Marot, however, whose inspiration, in so far as it was not born of his own genius, appears to be chiefly derived from Vergil, whose first eclogue he translated in his youth, was far from being the only poet who wrote bucolic verse or bore other witness to pastoral influence. France was not behind other nations in embracing the Italian models. Margaret, as I have said, imitated Sannazzaro in her Histoire des satyres et nymphes de Diane. The Arcadia was translated in 1544. Du Bellay was familiar with the original and honoured its author with imitation, translation, and even a respectful mention of it in his famous Défense. Elsewhere he asks:

Qui fera taire la musette
Du pasteur néapolitain?

The first part of Belleau's Bergerie appeared in 1565, the complete work, including a piscatory poem, in 1572. On the stage Nicolas Filleul anticipated the regular Italian drama in a dramatized eclogue entitled Les Ombres in 1566. Later Nicolas de Montreux, better known under the name of Ollenix du Mont-Sacré, a writer of a religious cast, and author of a romantic comedy on the story of Potiphar's wife, composed three pastoral plays, Athlette, Diane, and Arimène, which appeared in 1585, 1592, and 1597 respectively. They are conventional pastorals on the Italian model, futile in plot and commonplace in style. He was also the author of the Bergerie de Juliette, a romance published in 1592, which Robert Tofte is credited with having translated in his Honour's Academy,' or the Famous Pastoral of the Fair Shepherdess Julietta,' which appeared at London in 1610. Tofte's work, however, while purporting to be 'done into English,' makes no mention of the original author, and though indebted for its form and title to Nicholas' romance does not appear to bear much further resemblance to it. A far more important work in itself, but one which does not much concern us here, is Honoré d'Urfé's Astrée, an autobiographic compilation in which the fashionable pastoral romance found its most consummate example.

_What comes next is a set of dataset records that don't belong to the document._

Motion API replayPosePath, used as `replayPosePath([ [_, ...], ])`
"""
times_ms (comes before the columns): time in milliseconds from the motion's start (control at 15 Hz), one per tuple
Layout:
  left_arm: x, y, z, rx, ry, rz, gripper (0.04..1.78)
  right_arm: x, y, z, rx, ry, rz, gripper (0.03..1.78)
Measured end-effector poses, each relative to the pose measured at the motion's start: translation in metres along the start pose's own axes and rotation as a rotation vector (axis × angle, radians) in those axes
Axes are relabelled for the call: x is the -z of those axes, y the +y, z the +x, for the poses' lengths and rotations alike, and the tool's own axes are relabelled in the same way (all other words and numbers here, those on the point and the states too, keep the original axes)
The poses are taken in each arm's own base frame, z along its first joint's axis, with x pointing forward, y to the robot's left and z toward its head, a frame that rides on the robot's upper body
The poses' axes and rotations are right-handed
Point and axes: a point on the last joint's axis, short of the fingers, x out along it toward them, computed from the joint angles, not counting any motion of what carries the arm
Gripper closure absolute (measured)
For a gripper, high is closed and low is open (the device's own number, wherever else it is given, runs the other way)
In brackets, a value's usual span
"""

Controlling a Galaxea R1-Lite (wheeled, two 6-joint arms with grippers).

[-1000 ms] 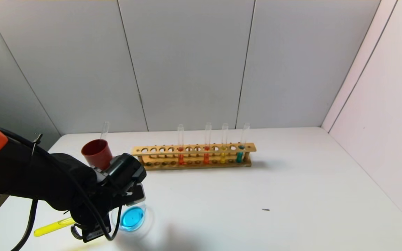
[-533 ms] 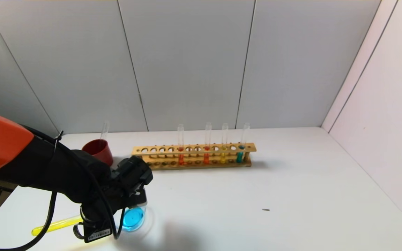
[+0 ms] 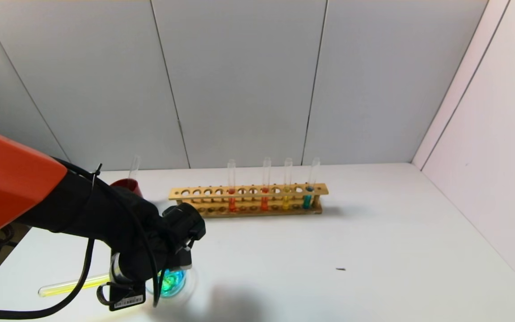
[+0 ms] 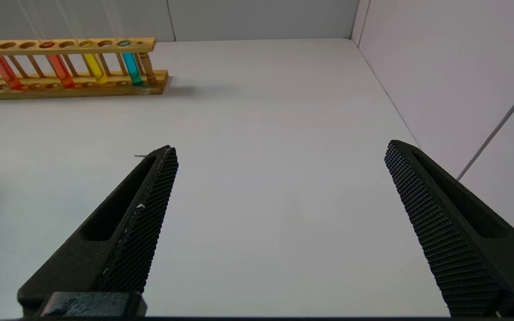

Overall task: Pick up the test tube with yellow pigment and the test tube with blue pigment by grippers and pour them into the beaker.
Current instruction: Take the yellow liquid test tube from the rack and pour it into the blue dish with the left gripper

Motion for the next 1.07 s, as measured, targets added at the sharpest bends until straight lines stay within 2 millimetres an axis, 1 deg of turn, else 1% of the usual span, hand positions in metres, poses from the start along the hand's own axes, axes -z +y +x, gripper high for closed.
replayPosePath([
  [333,-0.008,0.002,-0.002,0.002,0.036,0.036,1.5,0.0,0.0,0.0,0.0,0.0,0.0,0.11],
  [533,-0.01,0.004,-0.004,0.016,0.06,0.06,1.5,0.0,0.0,0.0,0.0,0.0,0.0,0.11],
  [800,-0.015,0.011,-0.01,0.013,0.093,0.092,1.5,0.0,0.0,0.0,0.0,0.0,0.0,0.11],
  [1067,-0.022,0.013,-0.018,0.035,0.136,0.154,1.5,0.0,0.0,0.0,0.0,0.0,0.0,0.11],
])
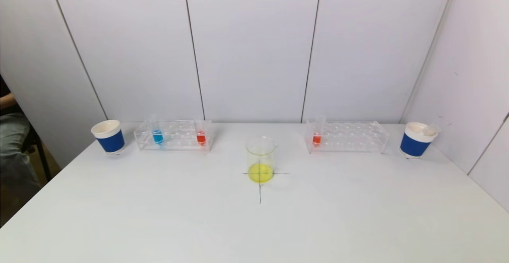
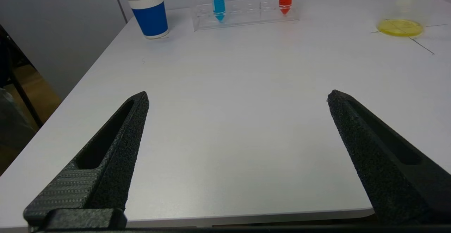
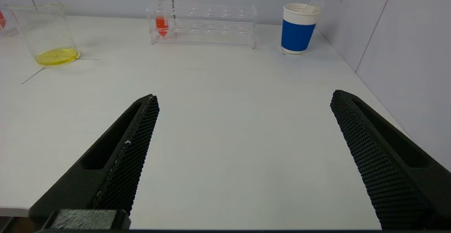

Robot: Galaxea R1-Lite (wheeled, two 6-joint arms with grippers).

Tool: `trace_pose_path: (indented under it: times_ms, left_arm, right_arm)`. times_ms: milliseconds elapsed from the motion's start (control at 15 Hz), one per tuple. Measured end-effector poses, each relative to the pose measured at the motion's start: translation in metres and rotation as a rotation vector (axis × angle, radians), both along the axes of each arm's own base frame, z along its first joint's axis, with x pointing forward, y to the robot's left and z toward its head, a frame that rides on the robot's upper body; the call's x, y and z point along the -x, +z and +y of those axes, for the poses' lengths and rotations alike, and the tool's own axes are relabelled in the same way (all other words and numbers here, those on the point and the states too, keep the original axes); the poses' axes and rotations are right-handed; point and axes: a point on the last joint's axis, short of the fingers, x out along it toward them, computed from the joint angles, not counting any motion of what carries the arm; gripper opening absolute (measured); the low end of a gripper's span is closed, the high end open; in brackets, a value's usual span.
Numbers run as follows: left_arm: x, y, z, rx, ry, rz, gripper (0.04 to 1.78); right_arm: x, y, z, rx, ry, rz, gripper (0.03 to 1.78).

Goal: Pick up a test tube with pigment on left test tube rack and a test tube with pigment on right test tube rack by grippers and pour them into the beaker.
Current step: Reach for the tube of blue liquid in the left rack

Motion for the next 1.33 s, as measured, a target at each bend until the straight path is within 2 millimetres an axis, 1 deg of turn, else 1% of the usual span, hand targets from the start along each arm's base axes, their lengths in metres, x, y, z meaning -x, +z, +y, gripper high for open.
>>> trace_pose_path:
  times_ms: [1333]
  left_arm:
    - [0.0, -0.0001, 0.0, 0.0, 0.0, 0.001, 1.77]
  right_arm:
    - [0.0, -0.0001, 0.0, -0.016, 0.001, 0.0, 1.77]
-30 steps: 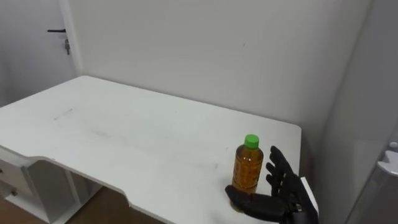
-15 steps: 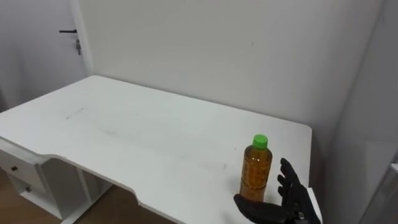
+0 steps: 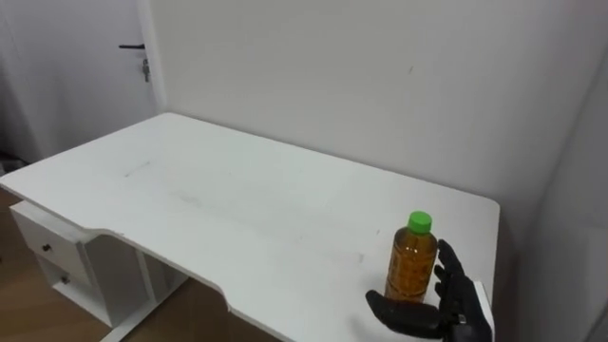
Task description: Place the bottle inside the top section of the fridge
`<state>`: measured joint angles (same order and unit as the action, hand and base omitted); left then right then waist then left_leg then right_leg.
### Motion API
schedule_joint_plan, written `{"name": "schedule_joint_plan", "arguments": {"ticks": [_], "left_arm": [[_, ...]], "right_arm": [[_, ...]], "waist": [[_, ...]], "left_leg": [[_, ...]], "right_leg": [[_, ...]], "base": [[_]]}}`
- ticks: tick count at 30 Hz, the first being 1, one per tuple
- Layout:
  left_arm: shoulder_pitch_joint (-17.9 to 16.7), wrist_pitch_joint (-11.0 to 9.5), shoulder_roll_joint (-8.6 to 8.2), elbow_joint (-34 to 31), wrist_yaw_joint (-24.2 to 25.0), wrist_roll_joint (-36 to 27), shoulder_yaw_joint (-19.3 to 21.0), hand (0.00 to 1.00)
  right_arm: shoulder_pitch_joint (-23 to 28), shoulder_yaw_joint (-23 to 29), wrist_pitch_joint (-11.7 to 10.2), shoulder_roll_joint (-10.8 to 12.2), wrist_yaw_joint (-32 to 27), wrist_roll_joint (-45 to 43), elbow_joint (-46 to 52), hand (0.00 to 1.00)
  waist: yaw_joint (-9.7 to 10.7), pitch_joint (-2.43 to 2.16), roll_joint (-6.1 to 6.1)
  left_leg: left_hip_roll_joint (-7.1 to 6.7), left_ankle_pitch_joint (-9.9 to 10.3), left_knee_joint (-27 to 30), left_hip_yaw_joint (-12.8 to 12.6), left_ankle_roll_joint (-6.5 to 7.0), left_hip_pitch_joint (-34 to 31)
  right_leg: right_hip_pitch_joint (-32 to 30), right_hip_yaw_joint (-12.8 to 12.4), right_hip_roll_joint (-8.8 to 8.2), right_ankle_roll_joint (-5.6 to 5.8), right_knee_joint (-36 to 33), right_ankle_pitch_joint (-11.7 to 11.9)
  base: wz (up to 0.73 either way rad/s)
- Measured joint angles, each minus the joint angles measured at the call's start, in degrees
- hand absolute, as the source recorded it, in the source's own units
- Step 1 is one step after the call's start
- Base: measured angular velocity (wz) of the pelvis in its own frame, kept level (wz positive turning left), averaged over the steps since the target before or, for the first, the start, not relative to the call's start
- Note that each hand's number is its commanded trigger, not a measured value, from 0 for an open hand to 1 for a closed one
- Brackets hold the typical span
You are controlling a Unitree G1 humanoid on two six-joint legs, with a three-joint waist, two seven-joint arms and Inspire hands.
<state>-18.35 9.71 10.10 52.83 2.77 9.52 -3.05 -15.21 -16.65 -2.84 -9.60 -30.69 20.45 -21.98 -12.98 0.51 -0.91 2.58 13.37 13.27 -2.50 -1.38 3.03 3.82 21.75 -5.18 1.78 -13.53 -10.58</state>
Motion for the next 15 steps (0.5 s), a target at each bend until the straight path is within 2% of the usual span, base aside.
{"name": "schedule_joint_plan", "arguments": {"ticks": [5, 12, 15], "left_arm": [[0.03, 0.01, 0.12, -0.01, -0.03, -0.75, 0.0, 0.0], [-0.17, 0.25, 0.33, -0.02, -0.16, -1.05, 0.17, 0.0], [-0.28, 0.25, 0.39, -0.09, -0.26, -1.08, 0.14, 0.0]], "right_arm": [[-0.48, 0.03, 0.42, -0.33, -0.62, -0.01, -0.51, 0.0], [-2.39, 0.13, 0.47, -1.14, -1.74, 0.08, -4.66, 0.0], [-4.78, 0.17, 0.48, -2.09, -2.24, 0.08, -7.5, 0.0]], "waist": [[-0.09, 0.4, -0.68], [-0.13, 0.13, -1.14], [-0.34, 0.34, -0.78]], "left_leg": [[-0.03, 0.0, 0.11, 0.15, 0.0, -0.51], [-0.22, -0.03, 0.39, 1.0, 0.03, -0.83], [-0.23, -0.04, 0.32, 1.18, 0.04, -0.43]], "right_leg": [[0.03, 0.36, -0.08, 0.04, 0.03, -0.07], [0.48, 1.03, -0.02, 0.06, 0.76, -0.07], [0.85, 1.17, -0.03, 0.11, 0.76, -0.1]], "base": [[0.05], [0.07], [0.02]]}}
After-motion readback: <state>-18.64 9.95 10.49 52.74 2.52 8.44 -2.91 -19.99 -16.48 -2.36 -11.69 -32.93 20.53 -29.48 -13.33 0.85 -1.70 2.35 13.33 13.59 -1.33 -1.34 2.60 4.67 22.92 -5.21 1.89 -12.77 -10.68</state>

The work was translated into English as early as 1620, but the history of its influence in this country belongs almost exclusively to the French vogue, which began about the middle of the century, and formed such an important element in the literature of the restoration.

The comparatively small influence exerted by the French pastoral of the renaissance on that of England must excuse the scanty summary given in the preceding paragraphs. It remains to be said that there had existed at an earlier period in France another and very different tradition, which supplied one of the regular forms of composition in vogue among trouvères and troubadours alike. The pastourelle has sometimes been described as a popular form, but it would be difficult to determine wherein its 'popularity,' in the sense intended, consists, for it is easily recognized as the offspring of a knightly minstrelsy, and indeed is scarcely less artificial or conventional than the Italian eclogue. Although the situation is frequently developed with resource and invention on the part of the individual poet, the general type is rigidly fixed. The narrator, who is a minstrel and usually a knight, while riding along meets a shepherd-girl, to whom he pays his court with varying success. This is the simple framework on which the majority are composed. A few, on the other hand, depart from the type and depict purely rustic scenes. Others--and the fact is at least significant--serve to convey allusions, political, personal or didactic: a variety found as early as the twelfth century in Provençal, and about the fourteenth in northern French. Wandering scholars adopted the form from the knightly singers and produced a plentiful crop of Latin pastoralia, usually of a somewhat burlesque nature. An idea of the general style of these may be gathered from such lines as the following, which contain the reply of a country girl hesitating before the advances of a merry student:

Si senserit meus pater
uel Martinus maior frater,
erit mihi dies ater;
uel si sciret mea mater,
cum sit angue peior quater:
uirgis sum tributa.[[70]]

Appropriated, lastly, and refashioned by the hand of an original genius, the pastourelle gave to German poetry the crowning jewel of its Minnesang in Walther's 'Under der linden,' with its irrepressibly roguish refrain:

Kuster mich? wol tûsentstunt:
tandaradei,
seht wie rôt mir ist der munt!

Connected with the pastourelles of the langue d'oïl is an isolated dramatic effort, of a primitive and naïve sort, but of singular grace and charm. Li jus Robins et Marion, the work of Adan le Bochu or de le Hale, is in fact a dramatized pastourelle of some eight hundred lines beginning with the rejection by a shepherdess of the advances of a knight and ending with the rustic sports of the shepherds on the green. Unsophisticated nature and playful cunning unite in no ordinary degree to lend delicacy and savour to the work, while the literary quality of Adan's verse is evident in such incidental songs as Marion's often quoted:

Robins m'aime, Robins m'a, Robins m'a demandee, si m'ara.

In spite, however, of the genuine naïveté and natural realism of the piece, it is easy to recognize in it something of the same spirit of gentle raillery that sparkles in the graceful octaves of Lorenzo's Nencia.